Every aspect of nature across the islands Kanaka Maoli have a mo’olelo that gives reason and establishes a guide for how to interact with it. Oftentimes, it’s referred to as mythology lacking the basis of science or reasoning, but I implore you to ask yourself: Why is Hawaiian storytelling considered myth when it guided the people to thrive with the land for centuries? Do I truly understand the meaning of the story and how this influences the relationship to the land?
The misconception that Western knowledge is the only credible form of science is rooted in colonization discrediting indigenous storytelling that holds valuable ‘ike and mana’o.
I share with you one mo’olelo that explains Kanaka Maoli connection to ‘āina: the birth of Hāloa to Wākea and Hoʻohōkūkalani. Their first child, Hāloanakalaukapalili, was still born and after burying him, the first kalo plant sprouted from that spot. The second born was named Hāloa in honor of their first son, reminding us that our ancestors are the ‘āina. Just as kalo is a staple that provides for generations, we have a kuleana to tend to and respect the land as we would our elders.

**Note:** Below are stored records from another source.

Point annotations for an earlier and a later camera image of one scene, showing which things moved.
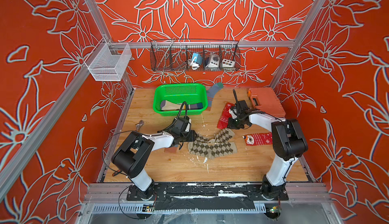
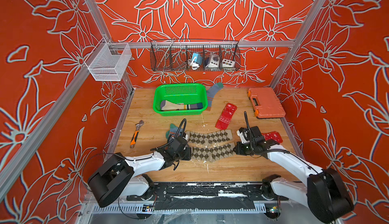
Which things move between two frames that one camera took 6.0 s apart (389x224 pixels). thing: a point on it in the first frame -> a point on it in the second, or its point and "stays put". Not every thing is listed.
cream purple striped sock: (167, 105) stays put
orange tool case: (265, 100) stays put
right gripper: (230, 126) -> (238, 150)
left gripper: (192, 135) -> (188, 151)
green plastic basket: (179, 92) stays put
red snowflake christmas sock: (223, 121) stays put
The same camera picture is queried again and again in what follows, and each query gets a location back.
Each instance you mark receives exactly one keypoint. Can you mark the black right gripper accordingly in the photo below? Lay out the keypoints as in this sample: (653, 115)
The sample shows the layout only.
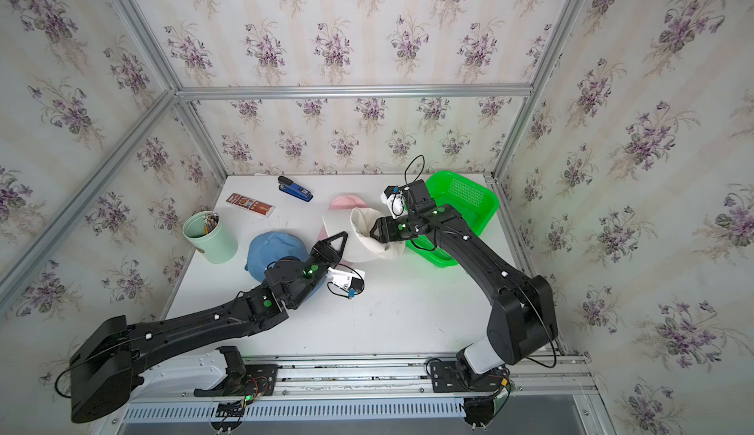
(385, 233)

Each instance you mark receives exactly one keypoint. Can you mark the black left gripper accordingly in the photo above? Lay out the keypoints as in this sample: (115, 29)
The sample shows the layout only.
(326, 256)

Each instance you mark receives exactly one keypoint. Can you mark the grey white baseball cap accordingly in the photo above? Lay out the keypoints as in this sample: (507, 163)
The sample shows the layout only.
(357, 223)

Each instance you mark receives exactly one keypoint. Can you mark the pink baseball cap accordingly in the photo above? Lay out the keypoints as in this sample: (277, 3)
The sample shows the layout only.
(346, 202)

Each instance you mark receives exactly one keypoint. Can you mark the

Leaving Ma’alaea Harbor in the early hours of the morning, I understand that distinct feeling of aloha ‘āina is what the PKO that departed 40 years prior felt. The legacy of our ancestors lives on within us. Their dedication to preserving the life of the land runs through Kanaka Maoli, and are extended to settlers who are dedicated to preserving our culture by fostering that connection to the land within themselves. Although the full remediation of Kaho’olawe is a long road ahead, we have an opportunity to change the legacy of these islands.
There’s a chance to right the wrongs of the past and preserve the wonders that call Molokini home — this time choosing the environment.